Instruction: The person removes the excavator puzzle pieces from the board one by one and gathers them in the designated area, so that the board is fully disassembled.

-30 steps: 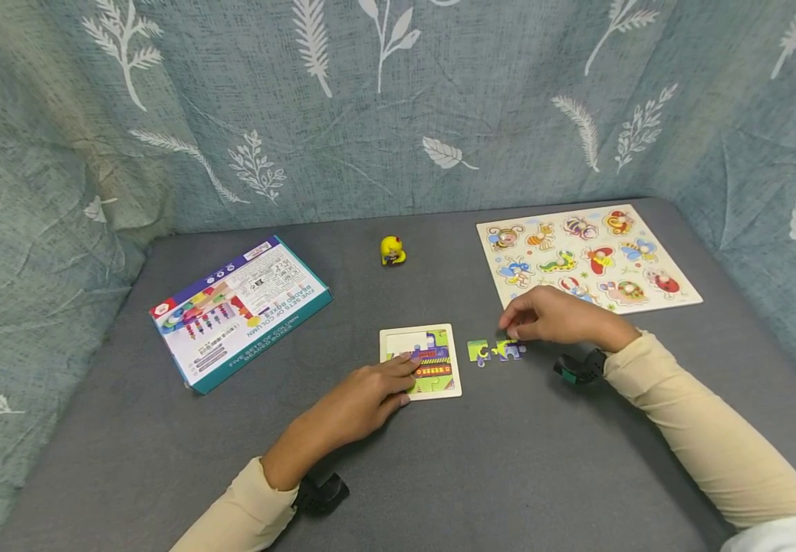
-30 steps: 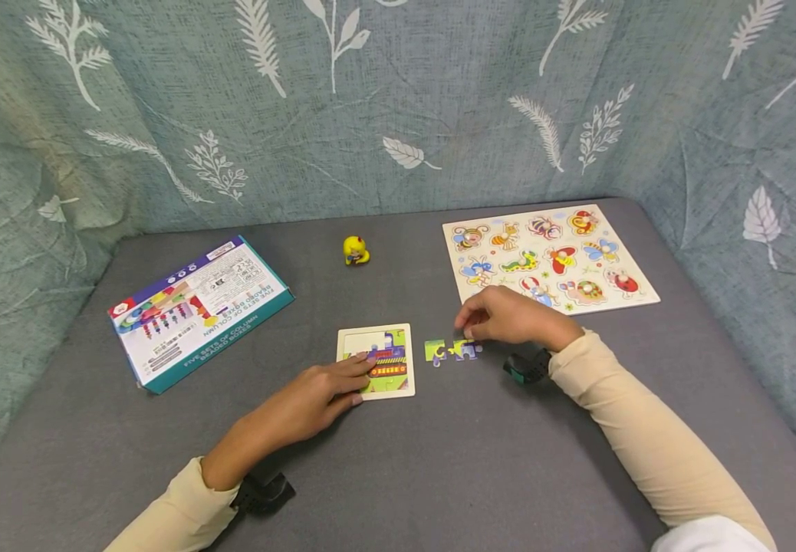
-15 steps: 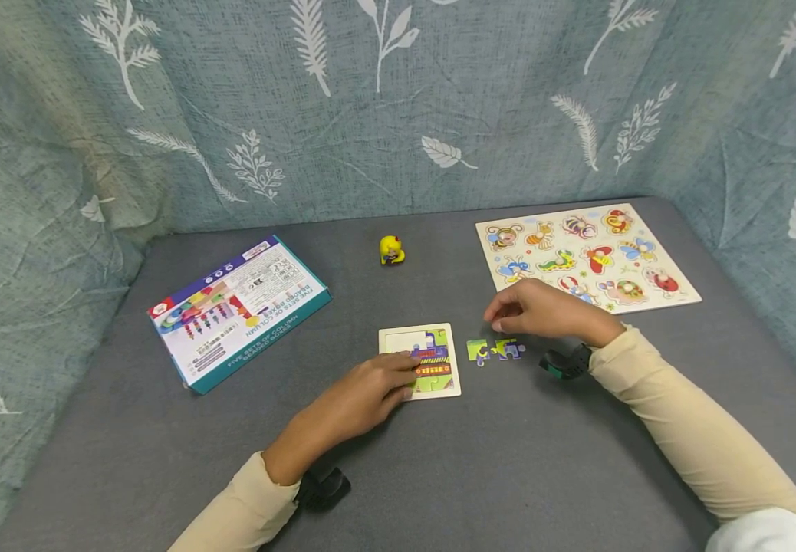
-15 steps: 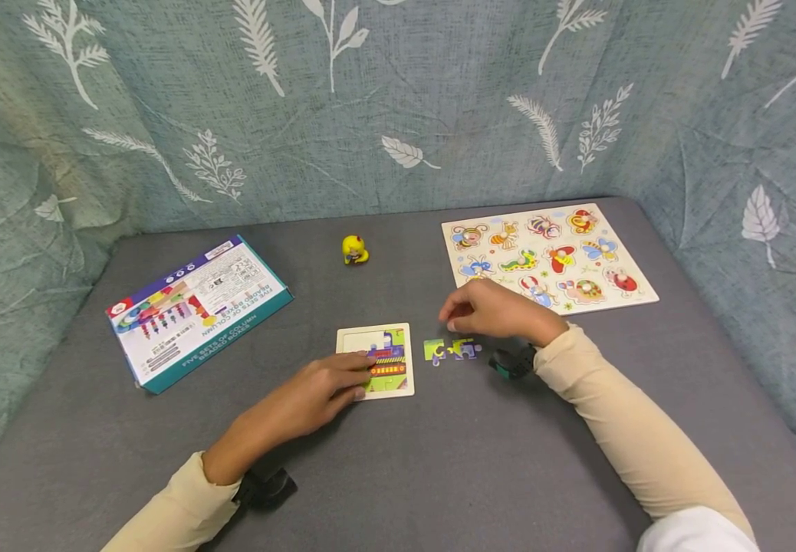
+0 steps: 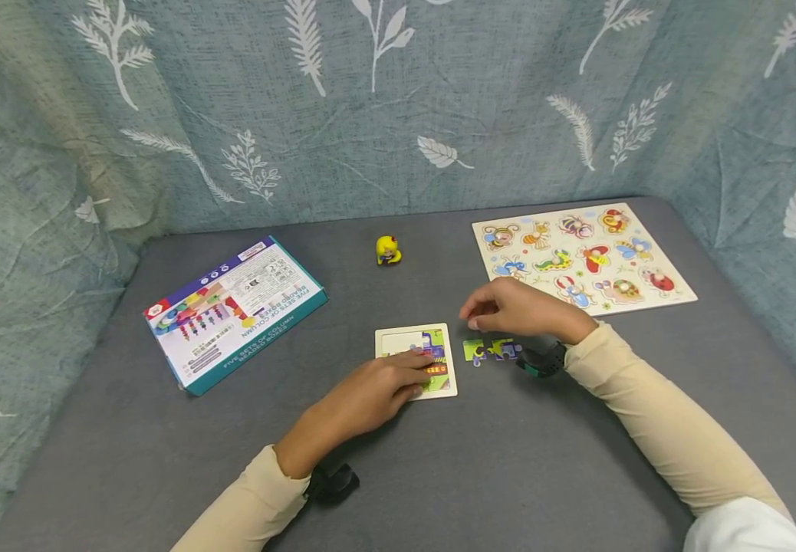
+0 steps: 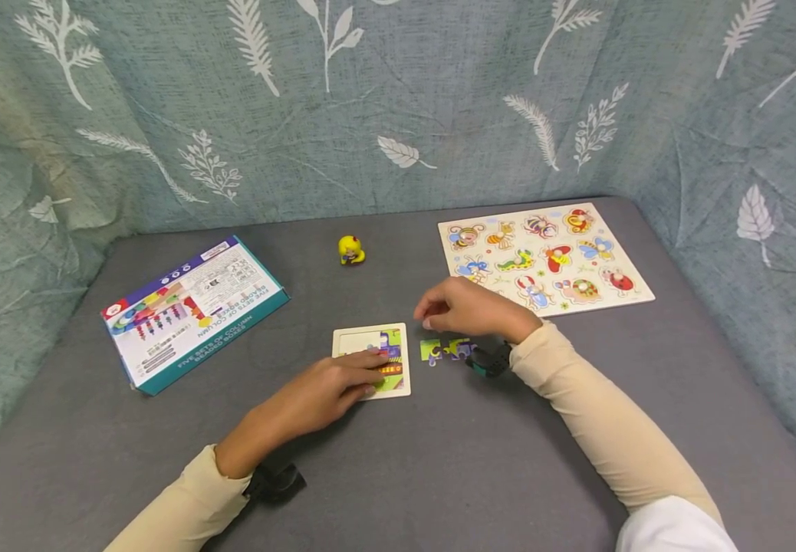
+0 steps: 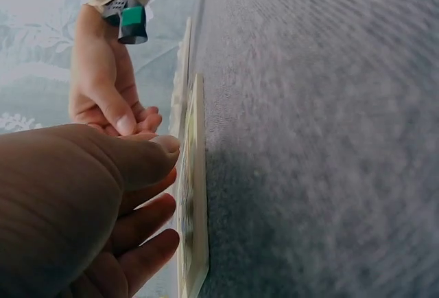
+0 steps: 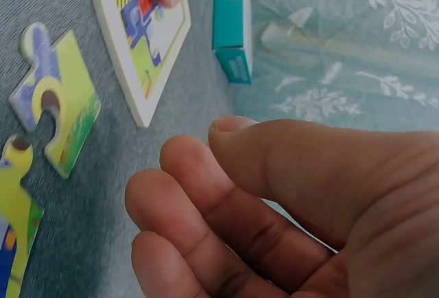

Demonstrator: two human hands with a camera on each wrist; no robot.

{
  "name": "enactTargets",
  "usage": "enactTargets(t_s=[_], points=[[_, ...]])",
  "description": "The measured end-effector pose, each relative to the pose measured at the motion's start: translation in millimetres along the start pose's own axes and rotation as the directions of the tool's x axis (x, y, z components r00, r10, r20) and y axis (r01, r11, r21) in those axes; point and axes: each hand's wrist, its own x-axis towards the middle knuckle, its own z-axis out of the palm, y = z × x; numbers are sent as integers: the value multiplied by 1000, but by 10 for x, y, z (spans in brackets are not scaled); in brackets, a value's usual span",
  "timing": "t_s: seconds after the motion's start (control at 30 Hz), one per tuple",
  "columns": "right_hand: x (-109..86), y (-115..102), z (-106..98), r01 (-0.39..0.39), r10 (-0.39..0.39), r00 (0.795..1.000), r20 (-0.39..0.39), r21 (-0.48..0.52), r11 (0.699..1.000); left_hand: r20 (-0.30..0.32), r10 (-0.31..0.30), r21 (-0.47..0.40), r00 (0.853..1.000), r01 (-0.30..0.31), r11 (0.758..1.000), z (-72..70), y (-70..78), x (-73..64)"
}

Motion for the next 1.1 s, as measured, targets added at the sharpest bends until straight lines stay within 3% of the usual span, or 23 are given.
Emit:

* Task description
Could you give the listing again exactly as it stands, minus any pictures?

* Problem solution
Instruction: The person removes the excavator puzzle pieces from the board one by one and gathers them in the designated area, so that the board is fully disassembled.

-30 steps: 
-30 steps: 
-15 steps: 
-15 steps: 
+0 steps: 
+0 steps: 
+0 steps: 
+0 steps: 

Demonstrator: two human hands with a camera on each wrist; no robot.

{
  "name": "enactTargets",
  "usage": "enactTargets(t_s=[_], points=[[_, ...]])",
  "description": "The measured end-effector pose, each relative to the pose measured at the motion's start: translation in millimetres along the start pose's own axes and rotation as the directions of the tool's x axis (x, y, z components r00, r10, r20) and y axis (r01, r11, r21) in those axes; point and axes: each hand's wrist, its own x-axis towards the middle knuckle, its own z-axis out of the palm, y = z × x; numbers are sent as integers: the value multiplied by 1000, but by 10 for x, y, z (spans in brackets are not scaled); in brackets, a value's usual span",
  "timing": "t_s: seconds after the motion's start (control at 30 Hz), one per tuple",
  "columns": "right_hand: x (-109..86), y (-115..102), z (-106..98), r01 (-0.39..0.39), r10 (-0.39..0.39), r00 (0.795..1.000), r20 (-0.39..0.39), r21 (-0.48..0.52), r11 (0.699..1.000); left_hand: r20 (-0.30..0.32), r10 (-0.31..0.30), r21 (-0.47..0.40), r00 (0.853..1.000), r01 (-0.30..0.31), r11 (0.758..1.000), z (-72..70), y (-70..78), x (-73..64)"
}

Motion for the next 1.1 s, as measured, targets added at the sharpest bends until straight lines stay within 3% of the usual span, or 23 are given.
Emit:

There is nothing further to the answer.